1.Bölüm- Bir Yere Ait Olamamak

137 9 4
                                    

"En beklemediğiniz anda biri çıkıverir karşınıza, ona baktığınızda kendinizi gördüğünüz kişi, ruh eşiniz..."

"Aptal kız! Kalk ayağa!" Doğrulmaya çalıştım. Sırtıma sert bir cisimle vurduktan sonra ciğerlerim son nefeslerimmiş gibi öksürtüyordu.

"Paranı çıkar çabuk."

"Tüm paramı harcadım ama.."

"Yeme beni! Harcamışmış, zorla mı alalım istiyorsun?" Doğru söylüyordum ama onlara göre ben ne söylersem söyleyeyim haksızdım.

Ben Dolunay, Gökyüzü Anadolu Lisesine gittiğimden beri zorbalık görüyorum. Bunlarda Nisa, Ece ve Efe üçlüsü. Zorbalarım kısaca. Ece ve Efe 11. sınıflar Nisa ise 12. Sınıf ve 10. sınıf olan bana zorbalık ediyor. Ama her neyse daha hikayemin başındasınız.

"Param falan yok diyorum."

"Ece suyu getirsene şuna bir soğuk kompleks yapalım da kafası yerine gelsin." Ece suyu aldı ve Efe'ye uzattı. Efe buz gibi suyu kafamdan aşağı dökerken Ece ve Nisa gülüyorlardı. Efe suyu Nisa'ya verdi ve bu sefer Nisa kafamdan aşağı su dökmeye başladı.

"Dur lan dur!
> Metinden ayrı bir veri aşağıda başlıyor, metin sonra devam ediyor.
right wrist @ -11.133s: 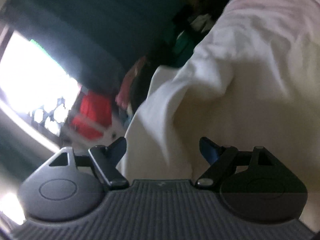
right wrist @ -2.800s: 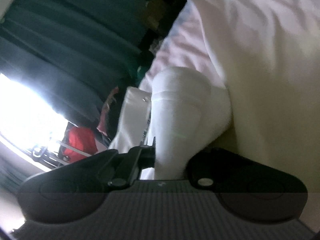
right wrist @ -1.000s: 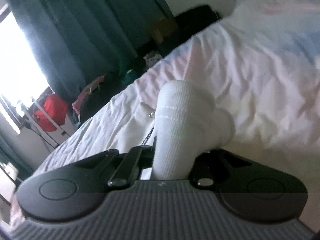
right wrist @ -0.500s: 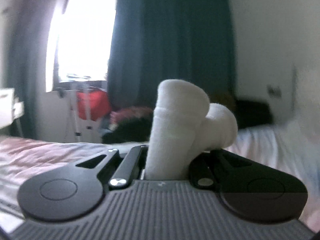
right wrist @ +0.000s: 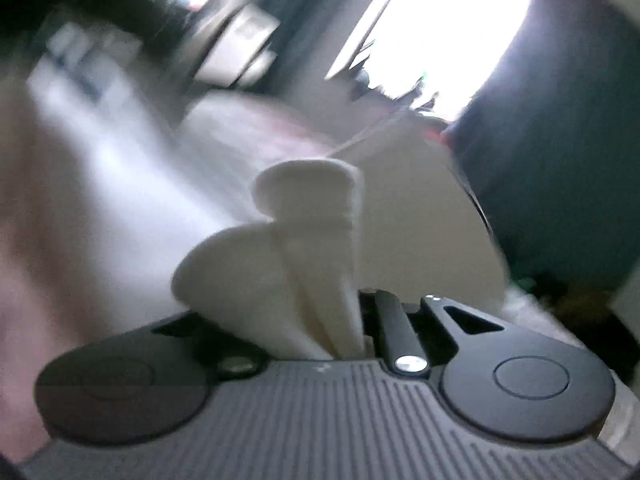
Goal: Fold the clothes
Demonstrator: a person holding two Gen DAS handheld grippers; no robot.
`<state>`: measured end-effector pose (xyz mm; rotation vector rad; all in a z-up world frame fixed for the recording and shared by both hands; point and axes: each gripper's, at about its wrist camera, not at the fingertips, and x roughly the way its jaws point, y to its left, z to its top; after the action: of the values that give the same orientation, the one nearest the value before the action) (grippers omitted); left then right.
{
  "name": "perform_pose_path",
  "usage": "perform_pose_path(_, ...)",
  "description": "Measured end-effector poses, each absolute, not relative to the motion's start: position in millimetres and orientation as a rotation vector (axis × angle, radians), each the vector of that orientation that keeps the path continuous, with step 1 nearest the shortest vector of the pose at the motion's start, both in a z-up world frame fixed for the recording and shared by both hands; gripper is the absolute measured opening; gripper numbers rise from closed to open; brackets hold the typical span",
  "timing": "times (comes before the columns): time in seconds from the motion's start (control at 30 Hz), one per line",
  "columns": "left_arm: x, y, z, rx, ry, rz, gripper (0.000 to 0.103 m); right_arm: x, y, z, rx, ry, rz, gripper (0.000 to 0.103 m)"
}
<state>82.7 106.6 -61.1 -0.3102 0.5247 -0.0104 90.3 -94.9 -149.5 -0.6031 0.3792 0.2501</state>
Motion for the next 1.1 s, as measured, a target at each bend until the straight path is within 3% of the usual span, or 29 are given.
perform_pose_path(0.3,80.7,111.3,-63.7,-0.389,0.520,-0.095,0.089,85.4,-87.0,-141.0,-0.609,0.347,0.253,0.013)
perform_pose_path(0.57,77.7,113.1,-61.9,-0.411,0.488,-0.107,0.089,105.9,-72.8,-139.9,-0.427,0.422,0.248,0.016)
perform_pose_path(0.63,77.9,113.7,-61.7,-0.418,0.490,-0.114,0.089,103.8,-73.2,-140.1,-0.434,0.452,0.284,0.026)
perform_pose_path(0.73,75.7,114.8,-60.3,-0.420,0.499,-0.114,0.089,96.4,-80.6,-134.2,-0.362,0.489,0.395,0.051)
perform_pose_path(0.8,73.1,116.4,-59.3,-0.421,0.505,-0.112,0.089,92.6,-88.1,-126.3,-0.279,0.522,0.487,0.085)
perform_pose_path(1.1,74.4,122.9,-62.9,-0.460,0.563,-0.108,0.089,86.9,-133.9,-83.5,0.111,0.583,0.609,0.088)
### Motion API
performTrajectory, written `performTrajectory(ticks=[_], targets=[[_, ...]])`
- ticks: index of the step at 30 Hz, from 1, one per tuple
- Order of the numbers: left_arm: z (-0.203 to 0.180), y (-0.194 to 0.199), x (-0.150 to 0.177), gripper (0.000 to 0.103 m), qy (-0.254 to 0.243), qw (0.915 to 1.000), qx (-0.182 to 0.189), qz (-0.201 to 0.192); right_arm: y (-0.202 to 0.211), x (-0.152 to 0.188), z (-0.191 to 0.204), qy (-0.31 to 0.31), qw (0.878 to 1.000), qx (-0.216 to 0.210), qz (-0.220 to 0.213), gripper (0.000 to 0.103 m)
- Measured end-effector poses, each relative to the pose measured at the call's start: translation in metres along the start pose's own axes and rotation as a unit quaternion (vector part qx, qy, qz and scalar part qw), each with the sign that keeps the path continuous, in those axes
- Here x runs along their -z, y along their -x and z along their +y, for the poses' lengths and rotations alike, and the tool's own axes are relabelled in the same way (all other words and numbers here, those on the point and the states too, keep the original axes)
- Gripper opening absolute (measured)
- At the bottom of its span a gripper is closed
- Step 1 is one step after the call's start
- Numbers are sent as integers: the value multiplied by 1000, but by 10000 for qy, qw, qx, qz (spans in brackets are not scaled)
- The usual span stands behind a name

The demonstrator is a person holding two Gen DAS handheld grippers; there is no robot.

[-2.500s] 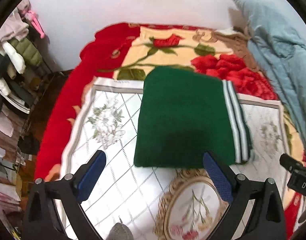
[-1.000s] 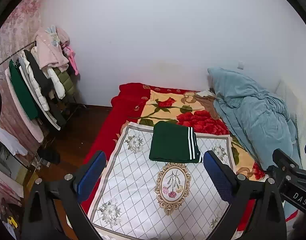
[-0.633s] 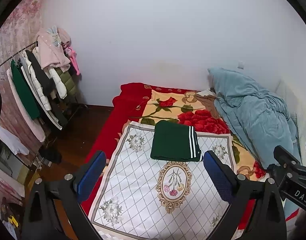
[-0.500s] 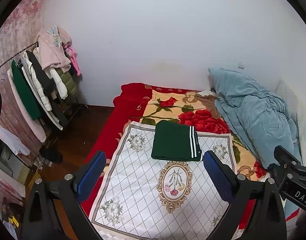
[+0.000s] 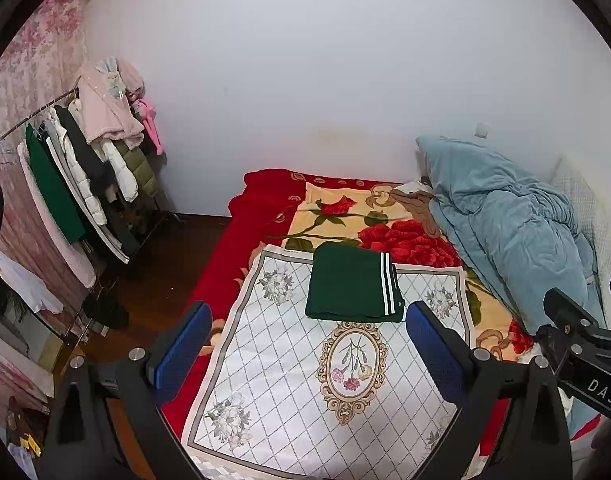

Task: Fold large clothes

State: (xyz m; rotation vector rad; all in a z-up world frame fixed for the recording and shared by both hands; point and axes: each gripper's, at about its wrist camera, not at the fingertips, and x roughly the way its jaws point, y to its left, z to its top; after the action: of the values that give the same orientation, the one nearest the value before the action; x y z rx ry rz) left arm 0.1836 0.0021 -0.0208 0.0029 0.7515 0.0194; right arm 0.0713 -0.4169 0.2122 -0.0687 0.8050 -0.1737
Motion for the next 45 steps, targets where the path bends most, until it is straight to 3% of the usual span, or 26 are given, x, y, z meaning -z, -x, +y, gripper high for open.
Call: performTrajectory(ticks=[45], targets=[[10, 18, -6, 99, -60, 10000, -25, -30, 9, 10, 0, -99, 9999, -22, 12, 103]])
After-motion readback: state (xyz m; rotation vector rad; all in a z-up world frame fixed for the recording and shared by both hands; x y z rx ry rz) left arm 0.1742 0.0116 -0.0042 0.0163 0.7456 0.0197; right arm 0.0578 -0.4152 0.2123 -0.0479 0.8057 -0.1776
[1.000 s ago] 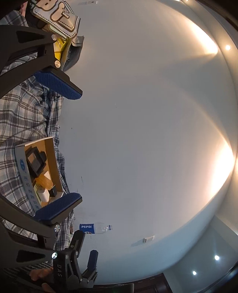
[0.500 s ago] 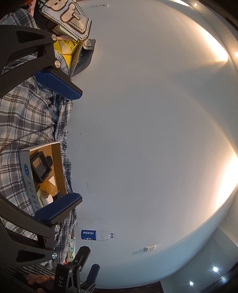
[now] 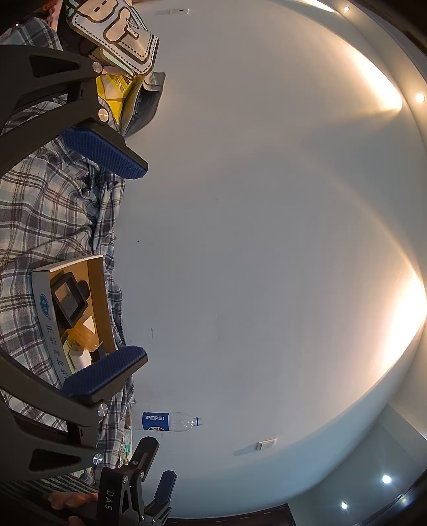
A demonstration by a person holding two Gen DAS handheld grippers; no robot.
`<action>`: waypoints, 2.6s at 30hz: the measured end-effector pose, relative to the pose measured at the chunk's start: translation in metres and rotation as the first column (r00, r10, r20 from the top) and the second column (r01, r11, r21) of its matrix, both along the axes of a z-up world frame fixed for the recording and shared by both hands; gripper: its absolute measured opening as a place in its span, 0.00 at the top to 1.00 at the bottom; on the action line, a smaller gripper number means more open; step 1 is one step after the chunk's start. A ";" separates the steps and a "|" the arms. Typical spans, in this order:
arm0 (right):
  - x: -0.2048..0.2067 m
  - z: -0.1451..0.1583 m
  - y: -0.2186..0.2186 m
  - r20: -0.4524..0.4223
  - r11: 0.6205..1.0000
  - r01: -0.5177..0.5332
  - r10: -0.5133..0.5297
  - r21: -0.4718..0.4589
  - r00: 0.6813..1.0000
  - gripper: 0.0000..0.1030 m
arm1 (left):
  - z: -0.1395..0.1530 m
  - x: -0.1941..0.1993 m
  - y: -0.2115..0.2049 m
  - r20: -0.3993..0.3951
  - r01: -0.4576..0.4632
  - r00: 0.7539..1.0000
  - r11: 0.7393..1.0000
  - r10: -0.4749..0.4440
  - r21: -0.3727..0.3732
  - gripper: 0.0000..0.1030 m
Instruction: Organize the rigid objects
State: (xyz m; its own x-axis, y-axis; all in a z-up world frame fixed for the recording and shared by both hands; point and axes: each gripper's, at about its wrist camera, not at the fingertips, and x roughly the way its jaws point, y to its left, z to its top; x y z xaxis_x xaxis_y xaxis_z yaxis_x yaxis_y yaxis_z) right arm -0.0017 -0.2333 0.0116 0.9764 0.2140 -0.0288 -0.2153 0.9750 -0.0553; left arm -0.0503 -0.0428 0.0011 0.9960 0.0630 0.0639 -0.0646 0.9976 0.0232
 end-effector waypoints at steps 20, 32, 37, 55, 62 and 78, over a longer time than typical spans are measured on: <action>0.000 0.000 0.000 0.000 1.000 0.000 0.000 0.000 1.000 0.00 | 0.003 -0.002 -0.002 0.013 0.000 1.000 1.000 0.000 0.017 0.00; 0.000 -0.001 0.000 -0.003 1.000 0.000 0.000 0.000 1.000 0.00 | 0.004 -0.001 -0.002 0.013 0.003 1.000 1.000 -0.003 0.018 0.00; 0.001 -0.001 0.000 -0.004 1.000 -0.001 0.001 0.002 1.000 0.00 | 0.003 -0.001 -0.002 0.018 0.002 1.000 1.000 -0.002 0.028 0.00; 0.001 -0.001 0.000 -0.005 1.000 0.000 0.000 0.001 1.000 0.00 | 0.002 -0.001 -0.002 0.016 0.003 1.000 1.000 -0.003 0.027 0.00; 0.001 -0.001 0.000 -0.003 1.000 0.000 0.000 0.003 1.000 0.00 | 0.002 0.000 -0.001 0.018 0.002 1.000 1.000 -0.003 0.029 0.00; 0.001 -0.001 0.000 -0.002 1.000 -0.001 0.001 0.002 1.000 0.00 | 0.002 0.000 -0.002 0.020 0.003 1.000 0.999 -0.003 0.032 0.00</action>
State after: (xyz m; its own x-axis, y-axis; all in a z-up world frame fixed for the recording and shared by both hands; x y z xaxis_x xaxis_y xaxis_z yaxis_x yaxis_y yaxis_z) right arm -0.0011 -0.2334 0.0104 0.9762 0.2147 -0.0307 -0.2161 0.9749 -0.0532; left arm -0.0502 -0.0444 0.0028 0.9947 0.0577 0.0854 -0.0625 0.9966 0.0542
Hatrladın mı bakalım şimdi paranın nerde olduğunu?"

"Hayır.."

"Ben sana yardımcı olayım o zaman. Elindeki 200TL nerede?" Yemekhane borcumuzdan bahsediyor olmalı.

"O benim yemekhane borcum içindi. Ayrıca onu çoktan memura verdim." Efe'nin yüzü asıldı.

"Kalkın gidiyoruz." Gittiler. Ayaklanıp lavaboya gittim kendime baktım. Çok ıslaktım. Çantamdaki sweatshirtü çıkarıp giydim. Böyle biraz olsun kuruyabilirdim belki de. Gizli yerime gitmeye kara verdim. Bu okulda bulduğum, kimsenin gelmediği bir yerdi. Dışarıya açılan bir arka kapıydı ama kapının orada birbirine dönük iki tane bank vardı. Bir duvarı olmayan bir oda gibi düşünün. Mp3 çalarımı takıp oraya oturup dışarıyı izlerdim. Kapşonumu geçirip oraya yürümeye başladım. Bir yandan da kulaklıklarımı takıyordum. Banka oturup diğer banka bacaklarımı uzatıp kollarımı göğsümde birleştirdim. Yağmur yağıyordu ve burayı daha güzel bir yer yapıyordu. Bir kıpırdanış hissetmemle kapattığım gözlerimi açtım. Kafamı yana çevirdiğimde sarışın ve kıvırcık saçlı bir çocuk gördüm. Göz göze geldik. Panikleyip sessizliği bozdum.

"Rahatsız ettiysem kalkabilirim." Çocuk acı acı sırıttı.

"Senden sonra geldim gidenin ben olması lazım." Hızlıca ayaklandım. Dertleri var gibi görünüyordu o yüzden onu yanlız bırakmalıydım. Sonuçta ben her zaman buraya geliyordum.

"Sorun değil gerçekten ben gideyim." Tam gidiyordum ki arkama dönüp çocuğa baktım tekrar.

"Yanlız... Burayı kimseye söylemezsen sevinirim." Çocuk kafasını salladı.

"Tamam merak etme."

Oradan ayrıldım. Morali bozulmuş bir kişi için küçük istisnalar gayet basitti benim için, birilerine burayı göstermediği ve söylemediği sürece. Sınıfa geçtim. Sırama başımı koydum. Zil çaldı. Öğretmenlerin bazı seminerleri yüzünden öğleden sonramız boştu. Yaklaşık yirmi dakika sonra gizli yerime gittim yeniden. O çocuk büyük ihtimalle yoktu. Evet, gitmiş. Tam oturduğum anda yanıma geldi ve yanıma oturdu. Sessizce durdum ama çocuktan da ses çıkmıyordu.

"Yeniden gitmemi mi bekliyorsun? Eğer öyleyse benle aynı zamanda gelen sensin ve bu sefer ben kalkmayacağım."

"Şşş. Hayır kalkmanı beklemiyorum zaten. Sana teşekkür etmek için sınıfları dolaşırken buraya girdiğini gördüm de geldim."